___ TASK INPUT ___

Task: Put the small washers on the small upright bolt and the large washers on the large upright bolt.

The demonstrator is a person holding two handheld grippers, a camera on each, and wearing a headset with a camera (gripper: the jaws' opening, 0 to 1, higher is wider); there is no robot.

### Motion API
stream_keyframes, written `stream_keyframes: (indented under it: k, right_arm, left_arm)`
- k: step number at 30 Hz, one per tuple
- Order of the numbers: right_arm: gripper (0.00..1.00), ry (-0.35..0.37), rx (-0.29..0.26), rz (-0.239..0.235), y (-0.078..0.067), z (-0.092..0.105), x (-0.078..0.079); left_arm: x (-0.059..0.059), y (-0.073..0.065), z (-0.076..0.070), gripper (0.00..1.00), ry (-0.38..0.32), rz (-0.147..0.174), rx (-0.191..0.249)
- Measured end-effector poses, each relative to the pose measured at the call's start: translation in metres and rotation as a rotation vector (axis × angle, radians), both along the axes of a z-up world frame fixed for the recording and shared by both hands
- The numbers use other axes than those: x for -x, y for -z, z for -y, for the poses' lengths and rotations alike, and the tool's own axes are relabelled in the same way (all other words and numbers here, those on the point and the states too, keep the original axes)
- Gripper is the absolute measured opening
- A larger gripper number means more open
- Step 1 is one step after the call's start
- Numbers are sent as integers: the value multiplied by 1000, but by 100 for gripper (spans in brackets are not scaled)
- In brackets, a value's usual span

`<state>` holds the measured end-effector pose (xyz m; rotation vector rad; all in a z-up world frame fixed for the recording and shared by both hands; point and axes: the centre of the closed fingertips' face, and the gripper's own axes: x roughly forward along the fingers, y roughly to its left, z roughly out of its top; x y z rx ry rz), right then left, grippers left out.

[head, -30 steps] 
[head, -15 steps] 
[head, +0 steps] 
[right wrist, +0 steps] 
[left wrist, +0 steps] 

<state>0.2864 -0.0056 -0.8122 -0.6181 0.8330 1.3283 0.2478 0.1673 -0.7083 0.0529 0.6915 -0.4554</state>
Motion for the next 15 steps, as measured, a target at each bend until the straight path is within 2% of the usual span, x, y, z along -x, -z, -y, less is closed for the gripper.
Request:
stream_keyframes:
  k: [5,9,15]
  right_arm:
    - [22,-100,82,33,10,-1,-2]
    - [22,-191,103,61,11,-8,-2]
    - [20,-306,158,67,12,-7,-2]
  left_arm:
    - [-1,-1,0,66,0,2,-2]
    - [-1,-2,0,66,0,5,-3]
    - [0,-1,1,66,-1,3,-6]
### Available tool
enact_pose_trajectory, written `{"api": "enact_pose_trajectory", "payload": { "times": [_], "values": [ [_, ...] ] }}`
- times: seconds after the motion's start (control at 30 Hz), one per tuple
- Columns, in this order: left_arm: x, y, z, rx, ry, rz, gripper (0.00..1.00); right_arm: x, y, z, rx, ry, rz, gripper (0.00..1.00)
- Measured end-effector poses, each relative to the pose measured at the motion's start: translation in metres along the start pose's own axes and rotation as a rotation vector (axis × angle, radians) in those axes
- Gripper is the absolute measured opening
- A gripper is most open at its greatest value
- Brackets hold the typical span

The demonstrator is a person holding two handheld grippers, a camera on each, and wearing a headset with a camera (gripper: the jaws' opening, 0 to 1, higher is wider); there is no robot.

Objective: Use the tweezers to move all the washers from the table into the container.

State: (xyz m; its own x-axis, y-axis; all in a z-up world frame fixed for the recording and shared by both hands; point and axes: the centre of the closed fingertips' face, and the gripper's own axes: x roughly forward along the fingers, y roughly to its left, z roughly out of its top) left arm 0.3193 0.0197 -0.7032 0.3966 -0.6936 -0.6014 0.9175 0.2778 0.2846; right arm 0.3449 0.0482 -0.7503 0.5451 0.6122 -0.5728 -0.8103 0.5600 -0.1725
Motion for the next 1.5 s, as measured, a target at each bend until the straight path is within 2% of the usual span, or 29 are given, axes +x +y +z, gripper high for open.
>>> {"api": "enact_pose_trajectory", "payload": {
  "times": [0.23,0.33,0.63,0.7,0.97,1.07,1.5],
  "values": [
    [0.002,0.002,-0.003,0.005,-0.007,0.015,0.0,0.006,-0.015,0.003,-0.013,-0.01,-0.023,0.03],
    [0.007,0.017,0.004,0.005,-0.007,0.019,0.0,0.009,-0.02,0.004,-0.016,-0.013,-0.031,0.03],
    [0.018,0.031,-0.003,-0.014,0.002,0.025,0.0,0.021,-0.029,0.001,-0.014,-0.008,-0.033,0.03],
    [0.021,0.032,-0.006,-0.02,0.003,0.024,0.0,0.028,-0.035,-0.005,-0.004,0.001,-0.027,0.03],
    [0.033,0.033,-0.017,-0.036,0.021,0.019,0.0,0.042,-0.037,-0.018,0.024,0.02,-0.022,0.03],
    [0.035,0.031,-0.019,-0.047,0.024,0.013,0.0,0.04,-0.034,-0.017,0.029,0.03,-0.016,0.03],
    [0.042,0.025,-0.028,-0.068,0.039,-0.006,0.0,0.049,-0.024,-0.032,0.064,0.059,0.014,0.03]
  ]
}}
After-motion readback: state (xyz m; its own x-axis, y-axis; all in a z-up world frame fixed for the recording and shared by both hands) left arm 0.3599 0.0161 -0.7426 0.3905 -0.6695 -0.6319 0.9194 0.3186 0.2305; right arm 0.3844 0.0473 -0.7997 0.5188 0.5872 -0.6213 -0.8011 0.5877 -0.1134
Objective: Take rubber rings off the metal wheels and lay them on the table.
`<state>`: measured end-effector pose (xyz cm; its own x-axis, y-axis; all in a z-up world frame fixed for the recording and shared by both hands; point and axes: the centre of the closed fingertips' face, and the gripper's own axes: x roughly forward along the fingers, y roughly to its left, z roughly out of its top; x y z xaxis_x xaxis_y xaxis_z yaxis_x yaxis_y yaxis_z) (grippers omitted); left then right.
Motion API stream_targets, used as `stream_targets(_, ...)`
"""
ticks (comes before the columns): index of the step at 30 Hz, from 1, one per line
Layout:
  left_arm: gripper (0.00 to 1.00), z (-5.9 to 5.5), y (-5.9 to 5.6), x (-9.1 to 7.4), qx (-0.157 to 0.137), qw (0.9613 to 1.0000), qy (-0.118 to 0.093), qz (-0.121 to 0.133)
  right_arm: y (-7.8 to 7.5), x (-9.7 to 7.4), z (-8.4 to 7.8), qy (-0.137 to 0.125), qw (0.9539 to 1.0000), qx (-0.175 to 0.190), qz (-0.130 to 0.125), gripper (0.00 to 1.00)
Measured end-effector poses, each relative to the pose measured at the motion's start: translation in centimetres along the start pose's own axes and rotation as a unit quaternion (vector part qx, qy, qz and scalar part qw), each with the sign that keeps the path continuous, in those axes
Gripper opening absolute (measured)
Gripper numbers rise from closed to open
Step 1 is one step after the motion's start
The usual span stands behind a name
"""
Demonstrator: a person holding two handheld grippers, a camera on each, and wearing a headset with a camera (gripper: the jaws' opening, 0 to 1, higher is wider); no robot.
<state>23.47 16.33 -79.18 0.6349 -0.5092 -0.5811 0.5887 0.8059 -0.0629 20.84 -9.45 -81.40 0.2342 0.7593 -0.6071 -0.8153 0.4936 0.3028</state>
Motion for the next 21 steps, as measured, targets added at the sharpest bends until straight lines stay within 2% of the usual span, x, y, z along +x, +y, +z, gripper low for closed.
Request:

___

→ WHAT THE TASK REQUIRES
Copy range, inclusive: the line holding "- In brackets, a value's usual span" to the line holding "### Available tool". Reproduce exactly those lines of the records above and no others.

→ RESPONSE BELOW
- In brackets, a value's usual span

`<state>` holds the measured end-effector pose (xyz m; rotation vector rad; all in a z-up world frame fixed for the recording and shared by both hands; point and axes: the centre of the closed fingertips' face, and the gripper's own axes: x roughly forward along the fingers, y roughly to its left, z roughly out of its top; x y z rx ry rz), right then left, grippers left out.

[head, -30 steps] 
[head, -15 steps] 
[head, +0 steps] 
[right wrist, +0 steps] 
[left wrist, +0 steps] 

<state>0.2864 -0.0056 -0.8122 -0.6181 0.8330 1.3283 0.2478 0.1673 -0.7083 0.0529 0.6915 -0.4554</state>
Motion for the next 15 steps, as measured, a target at each bend until the straight path is within 2% of the usual span, x, y, z along -x, -z, -y, less is closed for the gripper.
Request:
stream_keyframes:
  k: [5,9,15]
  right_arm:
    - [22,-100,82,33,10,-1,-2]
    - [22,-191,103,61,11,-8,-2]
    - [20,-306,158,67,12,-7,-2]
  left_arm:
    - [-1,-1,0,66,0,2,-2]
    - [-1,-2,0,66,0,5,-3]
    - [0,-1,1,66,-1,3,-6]
### Available tool

This is the complete answer.